Quali saranno le regioni in zona gialla a Natale? C'è un rischio concreto che alcune regioni possano subire delle limitazioni durante il periodo delle festività natalizie. In alcuni territori non si esclude il passaggio a zone di rischio più alte (arancione o rossa), con le restrizioni che ne derivano. Nel frattempo il governo elabora un piano proprio per le feste di Natale: per tutte le attività ludiche, dal ristorante, al cinema, allo stadio, potranno accedere solo le persone guarite dal covid o vaccinate. Potrebbero essere esclusi i cittadini non vaccinati ma con un test antigenico negativo.
Regioni in zona gialla per Natale: quali saranno?
Mentre da gennaio, lo saprete, saranno distribuite anche in Italia le due pillole anticovid, prodotte dalla Pfizer e dalla Merck, che potranno ridurre i ricoveri e le morti. Ma solo se tutto viene accompagnato da un aumento delle vaccinazioni: prime o terze dosi che siano.Regioni in zona gialla per Natale: quelle a rischio
Regioni in zona gialla per Natale, la situazione è preoccupante in Calabria e Marche. Mentre viene definita critica in provincia di Bolzano. Un’altra regione dove la situazione epidemioliogica è indubbiamente complessa è il Friuli Venezia Giulia, dove si contano 233 casi settimanali su 100.000 abitanti. Numero che hanno determinato un incremento dei ricoveri: in terapia intensiva sono occupati il 10,9% dei posti letto, mentre in area medica la percentuale è arrivata al 9,9%. In Friuli Venezia Giulia se il trend di crescita non dovesse invertirsi la zona gialla sarà certa anche prima delle feste di fine anno.
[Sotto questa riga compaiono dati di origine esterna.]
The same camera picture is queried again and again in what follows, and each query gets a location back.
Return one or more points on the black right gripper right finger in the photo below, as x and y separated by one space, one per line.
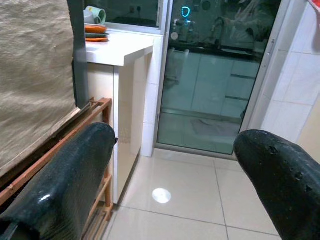
287 187

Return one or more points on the grey green plate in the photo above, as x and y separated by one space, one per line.
100 35

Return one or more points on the cream door panel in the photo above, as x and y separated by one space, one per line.
311 132

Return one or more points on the beige cloth fridge cover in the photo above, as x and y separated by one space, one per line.
32 62

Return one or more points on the glass sliding door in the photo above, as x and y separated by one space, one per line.
212 87

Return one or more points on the wooden slatted rack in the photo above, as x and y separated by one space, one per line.
108 192

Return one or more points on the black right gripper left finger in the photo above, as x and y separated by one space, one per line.
62 187

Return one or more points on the aluminium framed window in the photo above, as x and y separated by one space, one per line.
125 10

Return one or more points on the red cloth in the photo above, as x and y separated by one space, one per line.
315 3

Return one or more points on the pale green mug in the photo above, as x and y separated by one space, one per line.
100 15

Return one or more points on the narrow white counter cabinet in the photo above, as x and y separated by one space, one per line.
112 51

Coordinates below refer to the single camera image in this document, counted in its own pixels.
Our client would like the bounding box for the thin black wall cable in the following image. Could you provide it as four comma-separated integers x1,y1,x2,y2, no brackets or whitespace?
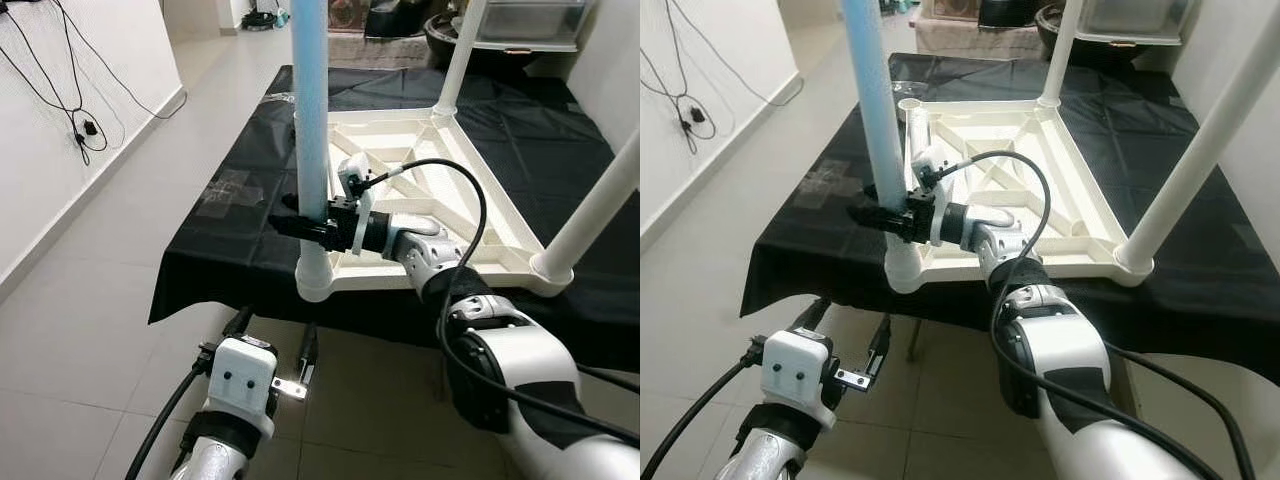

Regioni in zona gialla per le feste di Natale. La situazione epidemiologica è del tutto sotto controllo in sole 4 regioni: Basilicata, Puglia, Sardegna e Molise, che restano sotto i 50 casi ogni 100.000 abitanti. Calabria e Marche rischiano perché sono quasi al limite per le percentuali di posti letto occupati e 88,1 casi ogni 100.000 abitanti.Regioni in zona gialla per Natale: le situazioni più preccipanti
La situazione preoccupa perché nelle ultime settimane la salita del contagio a livello nazionale è stata molto intensa. L’incidenza è salita da 53 a 78 casi ogni 100.000 abitanti. I numeri più seri rispetto alla pandemia arrivano dalla Provincia Autonoma di Bolzano, con 316,3 casi ogni 100.000 abitanti, il 13.6% di posti letto occupati in area medica e il 6,3% in terapia intensiva. La Lombardia sua meglio, con 56,8 casi ogni 100.000 abitanti, il 6,4% dei posti occupati in area medica e il 2,9% in terapia intensiva. Un po’ peggio il Lazio (89,7 casi e 8,3% di area medica). Così in altre regioni che sono sotto osservazione:- Veneto: 115,2 casi ogni 100.000 abitanti;
- Emilia Romagna: 87,7 casi ogni 100.000 abitanti;
- Sicilia: 66,6 casi ogni 100.000 abitanti;
- Toscana: 71,9 casi ogni 100.000 abitanti.